A latter-day national sprints coach, Anzrah was infamously expelled from the Kenya’s athletics camp at the Rio Olympic Games in Brazil in 2016 after being caught up in an embarrassing identity goof.
The book also gives the readers a peek into the football careers of Kadenge’s sons, Francis, Evans, Wycliffe, James, Oscar and Rodgers, all of whom despite being skilful and talented footballers in their own rights, were eternally consigned to living in the shadows of their father’s larger-than-life stature.
Other chapters of the book recount some of the less spoken-about incidents during Kadenge’s career. One such incident was the nearly tragic love-triangle involving two of Kadenge’s colleagues in the national team – goalkeeper James Siang’a and William ‘Chege’ Ouma.

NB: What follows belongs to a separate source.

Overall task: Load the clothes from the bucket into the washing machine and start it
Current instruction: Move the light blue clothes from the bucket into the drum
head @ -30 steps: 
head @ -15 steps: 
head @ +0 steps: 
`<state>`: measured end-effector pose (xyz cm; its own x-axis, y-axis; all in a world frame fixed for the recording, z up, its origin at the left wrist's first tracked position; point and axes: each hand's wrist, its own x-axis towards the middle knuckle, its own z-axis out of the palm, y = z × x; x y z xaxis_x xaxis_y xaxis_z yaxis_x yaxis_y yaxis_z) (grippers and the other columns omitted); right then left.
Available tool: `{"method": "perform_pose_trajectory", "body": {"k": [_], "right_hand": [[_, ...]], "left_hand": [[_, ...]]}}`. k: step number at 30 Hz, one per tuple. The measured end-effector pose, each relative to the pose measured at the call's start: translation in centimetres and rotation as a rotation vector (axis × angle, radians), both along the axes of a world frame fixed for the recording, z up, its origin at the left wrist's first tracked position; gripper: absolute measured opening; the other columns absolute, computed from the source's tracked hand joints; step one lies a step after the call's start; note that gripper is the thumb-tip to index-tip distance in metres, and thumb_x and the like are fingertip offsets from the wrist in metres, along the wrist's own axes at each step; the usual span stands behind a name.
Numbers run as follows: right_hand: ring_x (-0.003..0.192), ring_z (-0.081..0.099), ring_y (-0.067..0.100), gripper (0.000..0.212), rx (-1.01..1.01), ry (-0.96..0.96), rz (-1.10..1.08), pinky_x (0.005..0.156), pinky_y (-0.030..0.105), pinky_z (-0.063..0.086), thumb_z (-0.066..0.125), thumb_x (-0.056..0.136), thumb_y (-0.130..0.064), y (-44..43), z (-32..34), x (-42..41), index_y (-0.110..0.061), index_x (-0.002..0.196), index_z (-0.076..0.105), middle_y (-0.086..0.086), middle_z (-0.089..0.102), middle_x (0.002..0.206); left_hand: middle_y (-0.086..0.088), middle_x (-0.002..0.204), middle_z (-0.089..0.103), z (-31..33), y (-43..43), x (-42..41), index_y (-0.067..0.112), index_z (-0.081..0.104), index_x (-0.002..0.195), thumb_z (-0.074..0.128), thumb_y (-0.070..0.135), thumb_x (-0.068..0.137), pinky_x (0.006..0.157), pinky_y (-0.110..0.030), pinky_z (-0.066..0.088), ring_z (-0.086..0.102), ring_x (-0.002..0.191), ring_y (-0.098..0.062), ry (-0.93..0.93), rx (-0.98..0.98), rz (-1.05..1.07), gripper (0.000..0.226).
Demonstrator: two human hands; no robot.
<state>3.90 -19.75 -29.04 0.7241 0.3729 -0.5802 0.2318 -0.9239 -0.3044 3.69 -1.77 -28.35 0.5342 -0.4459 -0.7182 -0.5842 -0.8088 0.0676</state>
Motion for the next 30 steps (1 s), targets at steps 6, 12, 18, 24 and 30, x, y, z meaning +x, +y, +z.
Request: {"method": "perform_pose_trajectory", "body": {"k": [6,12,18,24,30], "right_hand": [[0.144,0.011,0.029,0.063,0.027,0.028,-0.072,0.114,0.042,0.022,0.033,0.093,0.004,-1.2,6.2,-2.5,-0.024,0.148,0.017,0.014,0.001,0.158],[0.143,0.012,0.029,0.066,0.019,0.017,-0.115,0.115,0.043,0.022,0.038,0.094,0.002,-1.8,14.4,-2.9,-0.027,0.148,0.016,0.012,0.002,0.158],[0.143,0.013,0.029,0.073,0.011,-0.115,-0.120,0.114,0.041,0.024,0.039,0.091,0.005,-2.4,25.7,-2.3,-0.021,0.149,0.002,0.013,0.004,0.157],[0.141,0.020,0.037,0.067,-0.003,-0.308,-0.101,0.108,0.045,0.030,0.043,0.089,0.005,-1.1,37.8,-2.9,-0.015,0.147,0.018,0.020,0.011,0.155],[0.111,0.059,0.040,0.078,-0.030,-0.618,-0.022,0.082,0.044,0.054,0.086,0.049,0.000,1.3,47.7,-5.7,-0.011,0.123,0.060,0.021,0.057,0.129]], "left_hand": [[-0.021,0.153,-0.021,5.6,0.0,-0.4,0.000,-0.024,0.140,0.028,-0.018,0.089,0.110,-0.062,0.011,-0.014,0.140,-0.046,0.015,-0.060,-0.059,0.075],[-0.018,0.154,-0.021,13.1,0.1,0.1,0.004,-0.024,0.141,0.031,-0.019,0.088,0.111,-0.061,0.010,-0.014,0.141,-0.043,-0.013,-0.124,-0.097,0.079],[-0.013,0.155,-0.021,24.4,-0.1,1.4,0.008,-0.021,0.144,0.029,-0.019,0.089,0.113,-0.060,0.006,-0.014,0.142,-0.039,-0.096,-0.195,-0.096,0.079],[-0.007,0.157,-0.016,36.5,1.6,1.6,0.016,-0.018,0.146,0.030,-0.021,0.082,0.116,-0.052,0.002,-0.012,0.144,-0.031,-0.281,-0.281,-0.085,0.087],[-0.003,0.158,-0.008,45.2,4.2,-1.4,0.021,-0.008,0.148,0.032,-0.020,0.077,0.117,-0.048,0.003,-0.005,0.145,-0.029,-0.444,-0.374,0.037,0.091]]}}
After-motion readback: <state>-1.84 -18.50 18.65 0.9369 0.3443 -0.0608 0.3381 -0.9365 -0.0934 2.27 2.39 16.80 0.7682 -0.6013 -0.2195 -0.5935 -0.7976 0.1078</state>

Then there is also the tale of the double life of Daniel Nicodemus ‘Arudhi’, who was a great footballer by day and a dreaded gangster under the cover of darkness.
Arudhi’s life and his promising football career ended tragically when the long arm of the law eventually caught up with him. He was gunned down, under unclear circumstances, presumably by the dreaded crime buster of the time, Patrick Shaw.
Joe Kadenge: The Life of a Football Legend, also unravels what made the maestro tick on and off the pitch, what made him quit international football briefly in 1965 and his subsequent comeback two years later.
But for all his accomplishments in life, Kadenge seemed to realise that he was not superhuman. In a Q&A final chapter of the book, Kadenge attributes his success to one thing – discipline.
“Discipline was very important to me. I’m a disciplined person. When I was young I used to see people drink alcohol, and say what is all this? I resolved that I would never drink or smoke. Even at this age of 80, I still feel I’m fit. The players I played with and were drinking are nowhere to be seen now,” he told the author.
However, the book’s most glaring flaw is that many of the characters whom Kadenge played against – especially those from the neighbouring countries – largely remain anonymous, either because most of them are deceased or their names have simply been lost in time more than a half century later.
Regardless of this and other challenges that the author cited, such as inadequate references and resource materials, the book to a large extent unwraps Kadenge’s life story in a simple and refreshing style that most readers will enjoy.
In his long and eventful life, Kadenge bequeathed the Kenyan football fraternity with many things, including scions that will carry on the Kadenge name and DNA.
Now that he is gone, the book Joe Kadenge: The Life of a Football Legend is a befitting epitaph to the man who gave Kenyans the popular refrain "Kadenge na Mpira!"